[Opening Records supplied section]

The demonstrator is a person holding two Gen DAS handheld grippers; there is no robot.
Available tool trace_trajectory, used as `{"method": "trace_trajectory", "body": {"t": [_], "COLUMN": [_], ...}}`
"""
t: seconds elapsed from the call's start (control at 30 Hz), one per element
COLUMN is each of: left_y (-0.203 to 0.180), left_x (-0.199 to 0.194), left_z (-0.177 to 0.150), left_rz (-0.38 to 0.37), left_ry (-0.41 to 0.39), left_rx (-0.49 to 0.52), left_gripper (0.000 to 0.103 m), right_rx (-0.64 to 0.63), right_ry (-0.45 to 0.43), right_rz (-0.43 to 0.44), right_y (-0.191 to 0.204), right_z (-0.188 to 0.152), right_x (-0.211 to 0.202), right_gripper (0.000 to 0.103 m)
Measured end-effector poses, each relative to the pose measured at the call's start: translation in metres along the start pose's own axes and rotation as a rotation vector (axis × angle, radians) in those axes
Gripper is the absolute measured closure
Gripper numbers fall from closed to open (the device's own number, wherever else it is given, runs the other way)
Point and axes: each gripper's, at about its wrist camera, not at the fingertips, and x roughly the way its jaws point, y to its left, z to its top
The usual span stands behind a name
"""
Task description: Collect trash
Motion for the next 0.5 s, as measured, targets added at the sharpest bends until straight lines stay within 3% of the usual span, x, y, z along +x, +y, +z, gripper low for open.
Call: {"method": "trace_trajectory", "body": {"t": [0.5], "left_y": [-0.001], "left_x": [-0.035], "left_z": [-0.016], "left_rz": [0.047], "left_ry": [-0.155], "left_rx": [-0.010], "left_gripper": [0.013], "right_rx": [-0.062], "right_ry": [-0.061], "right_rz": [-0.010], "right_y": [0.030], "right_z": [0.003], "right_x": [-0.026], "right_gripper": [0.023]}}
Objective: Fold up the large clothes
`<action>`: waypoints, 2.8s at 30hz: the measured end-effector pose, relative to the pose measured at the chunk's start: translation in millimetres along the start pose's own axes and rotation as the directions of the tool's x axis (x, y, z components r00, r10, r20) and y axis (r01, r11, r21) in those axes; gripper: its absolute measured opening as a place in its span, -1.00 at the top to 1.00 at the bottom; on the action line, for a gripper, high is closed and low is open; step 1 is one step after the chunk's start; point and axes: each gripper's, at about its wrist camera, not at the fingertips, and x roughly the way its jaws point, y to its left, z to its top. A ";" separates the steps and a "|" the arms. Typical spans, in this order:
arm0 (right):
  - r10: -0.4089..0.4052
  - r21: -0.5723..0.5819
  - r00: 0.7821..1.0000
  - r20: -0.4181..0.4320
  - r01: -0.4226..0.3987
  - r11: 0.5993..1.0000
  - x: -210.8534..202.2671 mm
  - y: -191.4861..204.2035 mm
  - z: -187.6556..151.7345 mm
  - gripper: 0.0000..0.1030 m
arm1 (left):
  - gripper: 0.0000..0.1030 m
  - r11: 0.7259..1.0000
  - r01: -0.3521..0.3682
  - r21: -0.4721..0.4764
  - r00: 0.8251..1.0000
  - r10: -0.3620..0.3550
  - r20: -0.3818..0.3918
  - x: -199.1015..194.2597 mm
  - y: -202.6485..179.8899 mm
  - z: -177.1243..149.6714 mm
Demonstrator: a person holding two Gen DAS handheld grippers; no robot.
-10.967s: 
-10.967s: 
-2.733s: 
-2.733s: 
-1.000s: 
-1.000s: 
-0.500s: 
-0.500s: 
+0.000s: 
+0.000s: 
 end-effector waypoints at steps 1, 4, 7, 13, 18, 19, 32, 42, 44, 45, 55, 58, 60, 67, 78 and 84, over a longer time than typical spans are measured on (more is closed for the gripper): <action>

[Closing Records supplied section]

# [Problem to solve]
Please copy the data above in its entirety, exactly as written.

# [Exercise result]
The demonstrator is a person holding two Gen DAS handheld grippers; there is no robot.
Available tool trace_trajectory, used as `{"method": "trace_trajectory", "body": {"t": [_], "COLUMN": [_], ...}}`
"""
t: seconds elapsed from the call's start (control at 30 Hz), one per element
COLUMN is each of: left_y (-0.203 to 0.180), left_x (-0.199 to 0.194), left_z (-0.177 to 0.150), left_rz (-0.38 to 0.37), left_ry (-0.41 to 0.39), left_rx (-0.49 to 0.52), left_gripper (0.000 to 0.103 m), right_rx (-0.64 to 0.63), right_ry (-0.45 to 0.43), right_rz (-0.43 to 0.44), right_y (-0.191 to 0.204), right_z (-0.188 to 0.152), right_x (-0.211 to 0.202), right_gripper (0.000 to 0.103 m)
Measured end-effector poses, each relative to the pose measured at the call's start: translation in metres along the start pose's own axes and rotation as a rotation vector (axis × angle, radians) in those axes
Gripper is the absolute measured closure
Gripper numbers fall from closed to open (the device's own number, wherever else it is given, runs the other way)
Point and axes: each gripper's, at about its wrist camera, not at the fingertips, and x roughly the way its jaws point, y to its left, z to its top
The usual span stands behind a name
"""
Task description: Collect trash
Motion for the next 0.5 s, as measured, targets added at the sharpest bends until straight lines stay within 3% of the usual span, x, y, z along +x, +y, +z, gripper low for open.
Call: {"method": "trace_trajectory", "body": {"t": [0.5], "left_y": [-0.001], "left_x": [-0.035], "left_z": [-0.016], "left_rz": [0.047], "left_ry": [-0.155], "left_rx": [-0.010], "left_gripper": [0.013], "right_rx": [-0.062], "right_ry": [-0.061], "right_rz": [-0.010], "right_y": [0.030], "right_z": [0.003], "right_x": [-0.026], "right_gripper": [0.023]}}
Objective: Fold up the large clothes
`<action>`: waypoints, 2.8s at 30hz: the measured end-effector pose, relative to the pose measured at the chunk's start: translation in millimetres along the start pose's own axes and rotation as the directions of the tool's x axis (x, y, z components r00, r10, r20) and y axis (r01, r11, r21) in those axes; gripper: its absolute measured opening as a place in its span, -1.00 at the top to 1.00 at the bottom; on the action line, for a gripper, high is closed and low is open; step 1 is one step after the chunk's start; point and axes: each gripper's, at about its wrist camera, not at the fingertips, and x roughly the way its jaws point, y to its left, z to its top. A ";" separates the steps and a "|" the arms. Typical spans, in this order:
arm0 (right):
  - r10: -0.4089..0.4052
  - r21: -0.5723..0.5819
  - r00: 0.7821..1.0000
  - r20: -0.4181..0.4320
  - r01: -0.4226..0.3987
  - r11: 0.5993..1.0000
  - x: -210.8534..202.2671 mm
  - y: -191.4861..204.2035 mm
  - z: -187.6556..151.7345 mm
  - gripper: 0.0000..0.1030 m
arm1 (left):
  - gripper: 0.0000..0.1030 m
  - r11: 0.7259..1.0000
  - r01: -0.3521..0.3682
  - r21: -0.4721..0.4764
  - r00: 0.8251..1.0000
  - r10: -0.3620..0.3550
  - r20: -0.3818..0.3918
  - x: -199.1015..194.2597 mm
  - y: -202.6485..179.8899 mm
  - z: -177.1243..149.6714 mm
Demonstrator: a person holding two Gen DAS handheld grippers; no robot.
-10.967s: 
-10.967s: 
-2.733s: 
-2.733s: 
-1.000s: 
-1.000s: 
-0.500s: 
-0.500s: 
+0.000s: 
+0.000s: 
 end-effector waypoints at steps 1, 4, 7, 13, 18, 19, 32, 42, 44, 45, 55, 58, 60, 67, 78 and 84, over a longer time than typical spans are measured on (more is closed for the gripper): <action>

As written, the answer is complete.